While the Indian rupee has been falling to new all-time lows on weak stock market sentiment, the American currency has remained strong despite skyrocketing unemployment, the highest number of COVID-19 cases and possibly contracting GDP in the US.

At one point, the dollar index rose 4 percent after the COVID-19 crisis. The dollar index is used to measure the American currency against a basket of 6 major currencies-Euro, Swiss Franc, Japanese Yen, Canadian dollar, British pound, and Swedish Krona. At the peak of the crisis at the end of March, the dollar rose against the British pound sterling to its strongest since 1985.

The US dollar has remained strong despite threats to its economy because it is considered a safe-haven asset amid unpredictable crisis like the pandemic that we are now facing.

Why Has The US Dollar Stayed Strong Despite The COVID-19 Crisis?

What is a safe haven?

A safe haven is an investment that is expected to either retain its value or increase its value during times of uncertainties that cause turbulence in capital markets. You may have observed that investments like gold (also a safe haven) increase in value when stock markets experience volatility.


Gold is an ideal safe haven because it is considered valuable universally, it is not governed by any government and is unaffected by interest rate decision of any economy.

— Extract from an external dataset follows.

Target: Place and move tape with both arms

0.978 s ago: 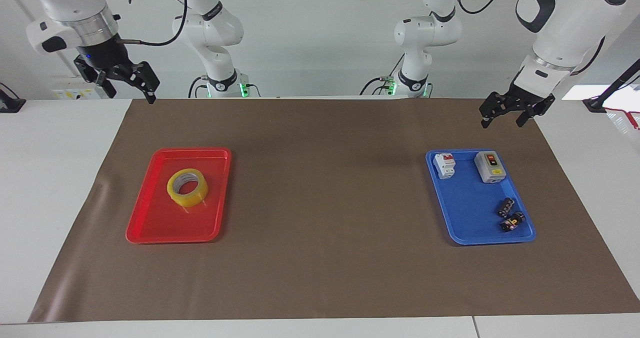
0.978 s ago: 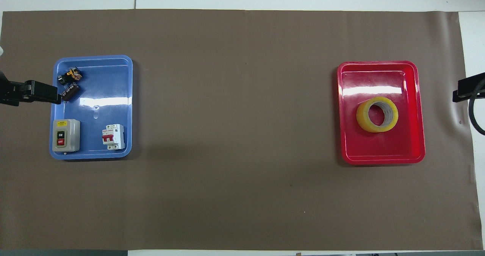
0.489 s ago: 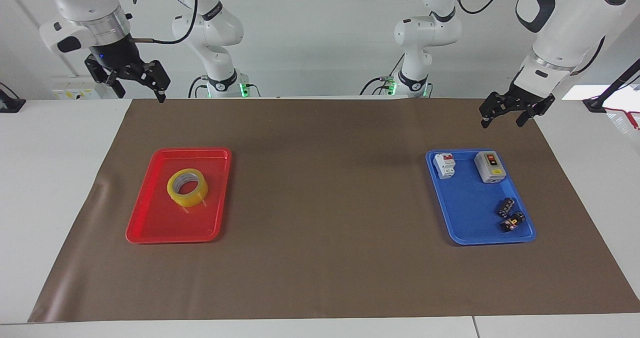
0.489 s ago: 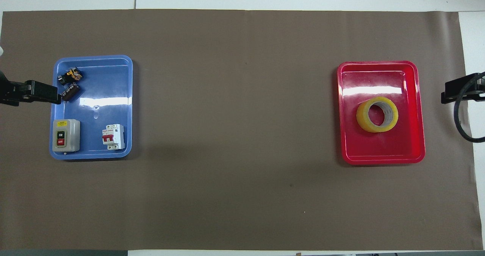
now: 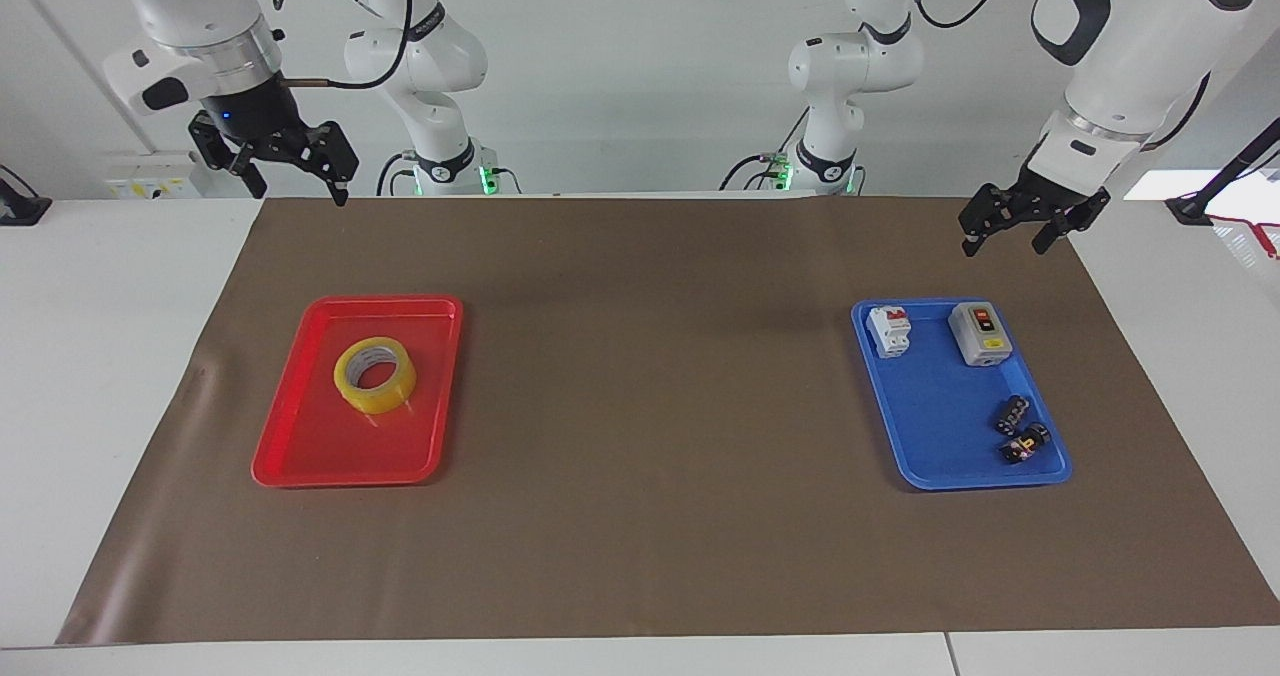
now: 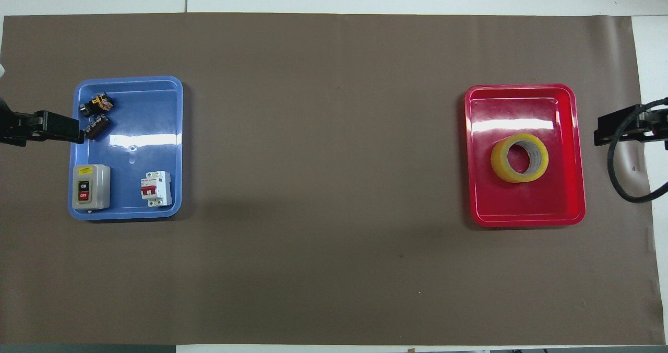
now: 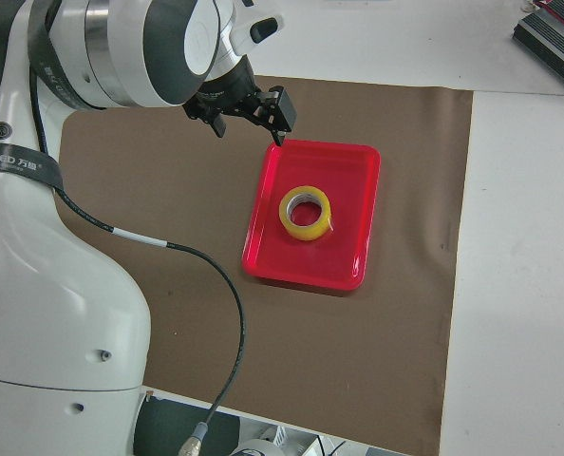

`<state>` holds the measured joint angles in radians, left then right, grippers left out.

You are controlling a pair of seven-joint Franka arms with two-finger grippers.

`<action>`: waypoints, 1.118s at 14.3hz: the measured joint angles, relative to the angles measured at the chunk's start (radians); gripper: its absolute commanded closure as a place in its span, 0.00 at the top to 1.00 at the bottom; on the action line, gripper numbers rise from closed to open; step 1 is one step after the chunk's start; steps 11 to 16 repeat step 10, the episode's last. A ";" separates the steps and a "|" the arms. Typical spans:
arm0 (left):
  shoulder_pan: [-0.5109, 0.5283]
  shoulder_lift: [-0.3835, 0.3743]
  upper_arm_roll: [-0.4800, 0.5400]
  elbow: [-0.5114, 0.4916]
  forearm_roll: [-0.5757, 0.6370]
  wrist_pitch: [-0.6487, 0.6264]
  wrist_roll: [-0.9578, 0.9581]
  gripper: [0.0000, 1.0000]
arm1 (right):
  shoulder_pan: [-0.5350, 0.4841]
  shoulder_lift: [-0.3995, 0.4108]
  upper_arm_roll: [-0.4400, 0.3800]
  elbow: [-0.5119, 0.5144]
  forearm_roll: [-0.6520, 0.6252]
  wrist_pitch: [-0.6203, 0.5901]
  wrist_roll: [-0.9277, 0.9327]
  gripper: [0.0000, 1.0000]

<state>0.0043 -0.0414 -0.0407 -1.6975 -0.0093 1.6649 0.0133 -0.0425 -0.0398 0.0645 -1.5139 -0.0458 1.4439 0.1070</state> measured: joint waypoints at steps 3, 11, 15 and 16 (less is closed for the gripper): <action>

Some currencies are also considered a safe haven and valued higher for their stability over other currencies. For example, Swiss Franc is a safe haven because Switzerland's stable government and financial system which has a foreign policy that affirms "perpetual neutrality" within the international community.

Similarly Euro, Japanese Yen and US Dollar are also considered safe havens due to their advanced economies, but the American greenback has become the most accepted currency in the world.

From big international business deals to street vendor shopkeepers, USD is the most acceptable value of exchange.

How did the US dollar become a safe haven?

The American dollar is a default safe haven for many companies and governments since it is the world's reserve currency and the preferred denomination for many international business deals (like for purchasing crude oil).

Today, over 60 percent of all forex reserves maintained by central banks (including RBI's) are denominated in US dollars, and nearly 40 percent of the world's debt is in dollars.

How did the US dollar become the world reserve currency?

After the Federal Reserve (USA's central bank) was created in 1913, the US overtook Britain as the world's largest economy. During the time, most transactions were valued in pounds and the gold standard was used to peg the value of currencies. The gold standard, which is no longer used, meant that a country's currency or paper money was directly linked to the amount of gold it held.

During World War I, Britain found itself having to borrow money for the first time and eventually abandoned the gold standard, decimating bank accounts of international merchants who traded in pounds. The dollar then replaced the pound as the world's leading reserve.

The US also served as the main proprietor of weapons, supplies, and other goods for the Allies during the two World Wars wherein it collected much of the payment in the precious metal and the country ended up owning the vast majority of the world's gold.

In 1944, delegates from 44 Allied countries signed the Bretton Woods Agreement wherein it was decided that the world's currencies couldn't be linked to gold, but to the US dollar, which was linked to gold.

Present day US dollar

As central banks started purchasing gold in exchange for the dollar, the stability of the greenback was questioned. As a result in 1971, the then US President Richard Nixon de-linked the dollar from gold, which brought about the floating exchange rates that exist today.

Despite periods of high inflation and high unemployment in the US, the dollar has remained the world's reserve currency largely due to the size and strength of the country's economy and its dominance in the financial markets.

Even with large deficit spending, trillions of dollars in foreign debt, unbridled printing of the American currency, US Treasury securities are considered risk-free storage of money due to the confidence in the US government to pay its debts.